Tak ada yang sanggup menyakitimu. Tak juga aku, orang lain, sirip lancip ikan patin, atau teh hangat yang dibuat terlalu manis atau pahit, atau daun lembut yang dihimpun setiap pagi di halaman belakang rumah tua yang lama kesepian.
Tak ada yang sanggup menyakitimu karena kamu selalu melakukan hal yang luar biasa. Kegiatan yang senantiasa sanggup membuatmu bahagia. Melakukannya tanpa rasa takut salah-benar, hari esok akan meninggalkanmu, seperti cara orang-orang berkemas pergi ke puncak dengan kamera di bahunya. Membuat api unggun dan bercerita, dan namum segera lupa dengan foto-foto yang baru saja diambilnya.
Tak ada yang sanggup menyakitimu dengan cara apa pun. Nyanyian yang tak sengaja mampir ke telingamu, yang disenandungkan oleh tetangga sekitar rumahmu. Mereka menginginkan hidup yang sempurna, kamu tak sakit hati karena kamu tak pernah menginginkan hal semacam itu.
Tak ada yang sanggup menyakitimu, tak juga keberadaan kita, lelucon buruk yang gemar mengulang-ngulang kesalahannya sendiri, tak sanggup menghentikan dirinya sendiri. Hal terbaik yang bisa dilakukan dihidup ini ialah terlibat durasi. Tahu kapan berhenti menunggu, bukan salah satunya. Sebab dengan alasan yang sama, membuat diri kita bahagia ialah hal yang jauh lebih penting. Demikian dengan cita-cita menjadi seorang yang terakhir bahagia.

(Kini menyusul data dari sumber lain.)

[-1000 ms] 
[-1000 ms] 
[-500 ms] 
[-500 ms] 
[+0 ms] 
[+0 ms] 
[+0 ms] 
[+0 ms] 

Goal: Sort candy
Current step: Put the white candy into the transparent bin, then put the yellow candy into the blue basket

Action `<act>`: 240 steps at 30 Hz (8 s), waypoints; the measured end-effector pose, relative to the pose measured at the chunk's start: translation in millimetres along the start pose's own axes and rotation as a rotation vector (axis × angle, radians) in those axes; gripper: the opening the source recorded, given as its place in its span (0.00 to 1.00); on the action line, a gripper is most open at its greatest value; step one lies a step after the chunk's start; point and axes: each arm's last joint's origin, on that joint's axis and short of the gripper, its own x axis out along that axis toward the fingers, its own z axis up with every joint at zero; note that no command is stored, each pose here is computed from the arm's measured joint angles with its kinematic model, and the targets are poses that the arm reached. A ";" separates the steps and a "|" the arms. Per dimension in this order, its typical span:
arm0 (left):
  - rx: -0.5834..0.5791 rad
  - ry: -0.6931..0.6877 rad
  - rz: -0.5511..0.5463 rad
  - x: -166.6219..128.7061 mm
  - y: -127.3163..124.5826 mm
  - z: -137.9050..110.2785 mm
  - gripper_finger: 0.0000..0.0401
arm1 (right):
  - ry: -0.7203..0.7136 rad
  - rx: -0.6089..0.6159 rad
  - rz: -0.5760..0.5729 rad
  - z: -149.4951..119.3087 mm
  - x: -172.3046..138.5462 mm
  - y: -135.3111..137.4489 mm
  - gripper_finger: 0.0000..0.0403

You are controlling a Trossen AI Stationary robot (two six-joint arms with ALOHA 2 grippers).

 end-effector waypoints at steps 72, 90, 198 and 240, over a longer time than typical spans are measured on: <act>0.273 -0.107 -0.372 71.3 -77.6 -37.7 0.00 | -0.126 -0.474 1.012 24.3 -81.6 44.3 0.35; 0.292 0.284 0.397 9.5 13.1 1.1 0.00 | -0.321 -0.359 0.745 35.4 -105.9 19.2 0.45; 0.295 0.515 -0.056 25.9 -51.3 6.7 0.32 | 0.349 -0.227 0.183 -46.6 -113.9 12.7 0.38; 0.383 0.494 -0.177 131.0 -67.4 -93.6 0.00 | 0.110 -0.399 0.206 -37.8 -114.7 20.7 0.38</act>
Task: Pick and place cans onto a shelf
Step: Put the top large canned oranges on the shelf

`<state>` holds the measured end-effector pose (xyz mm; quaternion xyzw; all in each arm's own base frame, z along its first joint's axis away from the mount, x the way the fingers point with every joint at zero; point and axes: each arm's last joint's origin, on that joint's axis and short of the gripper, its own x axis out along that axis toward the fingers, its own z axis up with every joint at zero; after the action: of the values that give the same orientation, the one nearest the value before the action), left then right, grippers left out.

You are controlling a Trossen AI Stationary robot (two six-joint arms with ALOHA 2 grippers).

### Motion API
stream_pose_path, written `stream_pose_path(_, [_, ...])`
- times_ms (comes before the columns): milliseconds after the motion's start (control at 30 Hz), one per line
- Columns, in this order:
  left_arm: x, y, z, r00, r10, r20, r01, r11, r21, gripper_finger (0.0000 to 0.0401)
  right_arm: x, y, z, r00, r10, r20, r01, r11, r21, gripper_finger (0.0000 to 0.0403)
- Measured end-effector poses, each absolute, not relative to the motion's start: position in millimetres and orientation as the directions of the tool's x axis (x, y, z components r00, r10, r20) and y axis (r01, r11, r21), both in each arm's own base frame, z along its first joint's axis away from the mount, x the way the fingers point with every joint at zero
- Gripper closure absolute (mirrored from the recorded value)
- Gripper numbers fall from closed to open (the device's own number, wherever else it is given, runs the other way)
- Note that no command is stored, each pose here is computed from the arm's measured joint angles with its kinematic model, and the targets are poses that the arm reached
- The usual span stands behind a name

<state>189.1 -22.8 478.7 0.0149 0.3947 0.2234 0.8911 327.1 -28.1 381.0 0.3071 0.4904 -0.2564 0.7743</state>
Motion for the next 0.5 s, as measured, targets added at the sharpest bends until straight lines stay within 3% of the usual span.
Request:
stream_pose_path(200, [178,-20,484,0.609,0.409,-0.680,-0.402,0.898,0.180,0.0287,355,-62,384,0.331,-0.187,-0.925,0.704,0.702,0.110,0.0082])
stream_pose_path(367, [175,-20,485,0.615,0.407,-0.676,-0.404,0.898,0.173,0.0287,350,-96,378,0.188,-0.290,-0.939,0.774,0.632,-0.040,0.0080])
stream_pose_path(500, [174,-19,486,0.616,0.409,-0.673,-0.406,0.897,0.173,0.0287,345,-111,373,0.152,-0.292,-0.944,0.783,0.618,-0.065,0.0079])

Tak ada yang sanggup menyakitimu. Karena kau tak pernah berniat menyusul kebahagiaan siapa pun. Menunggu adalah perkara sederhana, namun bagi mereka yang berpikir rumit, ini bukan ide bagus. Biarkan mereka mengoceh dengan kisah-kisahnya. Mereka tak pernah tahu cara menabung waktu, sampai kemudian membongkarnya dihari jadi yang bakal buat siapa saja kagum, berkata, "Kau hebat. Kaulah orangnya."
Tak ada yang sanggup menyakitimu, tak juga aku, perkakas yang seringnya keliru memisahkan antara alam mimpi dan alam sadarmu.